We have shown in our previous study, that Pycnogenol pre-treatment has a protective role in K₂Cr₂O₇-induced nephrotoxicity [14]. Therefore, antioxidants have been considered for prevention of nephropathy progression by reducing oxidative stress and/or preserving NO bioavailability. It has been shown that vitamin E is a naturally occurring, potent lipid-soluble, chain-breaking antioxidant that scavenges ROS and lipid peroxyl radicals both in vitro and in vivo[9], [15]. It protects the integrity of membrane by inhibiting lipid peroxidation and augmenting the activity of antioxidant enzymes in the kidneys of diabetic rats [16] and is also shown to suppress oxidative stress and glomerulosclerosis in rat remnant kidney [17] along with protecting against cisplatin-induced nephrotoxicity in developing rats [18]. Vitamin E is the generic term for a group of four tocopherols (TOC) and four tocotrienols (T3) (Fig. 1). T3 qualitatively exhibit the biological activity of α-tocopherol. TOC and T3 share structural features, namely a common chromanol head and a side chain at the C-2 position. The difference between TOC and T3 is that the former have a saturated phytyl tail, whereas the later possess an unsaturated isoprenoid (farnesyl) side chain. TOC and T3 are further separated into eight individual compounds (α-, β-, γ-, δ-TOC or T3) differing in the number and position of methyl substitutions on the chromanol ring. T3 have been poorly studied as compared to TOC [19]. Several investigators reported that T3 have greater antioxidant activity than TOC and protect more efficiently against some free radical-related diseases than does TOC [20], [21], [22], [23], [24]. At nanomolar concentration, α-T3, not α-TOC, prevents stroke-related neurodegeneration [24].

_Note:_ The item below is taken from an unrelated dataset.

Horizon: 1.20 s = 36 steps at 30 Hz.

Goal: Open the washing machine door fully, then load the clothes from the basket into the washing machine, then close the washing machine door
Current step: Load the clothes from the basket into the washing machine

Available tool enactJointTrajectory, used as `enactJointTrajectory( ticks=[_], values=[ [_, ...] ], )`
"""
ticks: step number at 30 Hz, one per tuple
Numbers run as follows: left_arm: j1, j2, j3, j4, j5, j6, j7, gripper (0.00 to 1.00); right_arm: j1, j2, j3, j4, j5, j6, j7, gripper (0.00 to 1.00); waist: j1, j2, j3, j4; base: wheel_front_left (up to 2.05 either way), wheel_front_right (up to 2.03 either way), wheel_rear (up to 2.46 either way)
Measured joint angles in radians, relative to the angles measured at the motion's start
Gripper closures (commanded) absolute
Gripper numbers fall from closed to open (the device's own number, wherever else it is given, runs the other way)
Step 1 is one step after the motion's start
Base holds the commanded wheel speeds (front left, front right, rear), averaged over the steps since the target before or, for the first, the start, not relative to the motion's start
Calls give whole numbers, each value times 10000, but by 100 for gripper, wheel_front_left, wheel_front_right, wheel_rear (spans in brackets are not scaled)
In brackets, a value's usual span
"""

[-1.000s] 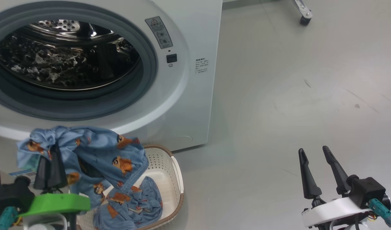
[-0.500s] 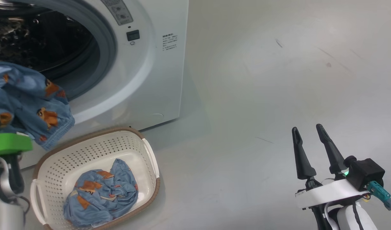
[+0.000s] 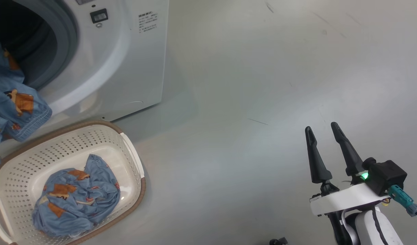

Palm oil contains more than 70% T3, which consists of α-, β-, γ-, δ-tocotrienols [25]. Although, the pharmacotherapeutic properties of tocotrienol-rich fraction (TRF) from palm oil are well known, the nephroprotective role of TRF has not previously been investigated. The aim of this study was to examine the protective effect of TRF against acute renal injury (ARI) caused by the acute exposure to potassium dichromate. The study also analysed the alterations in the function of the different segments (glomeruli and proximal tubules) of the nephron.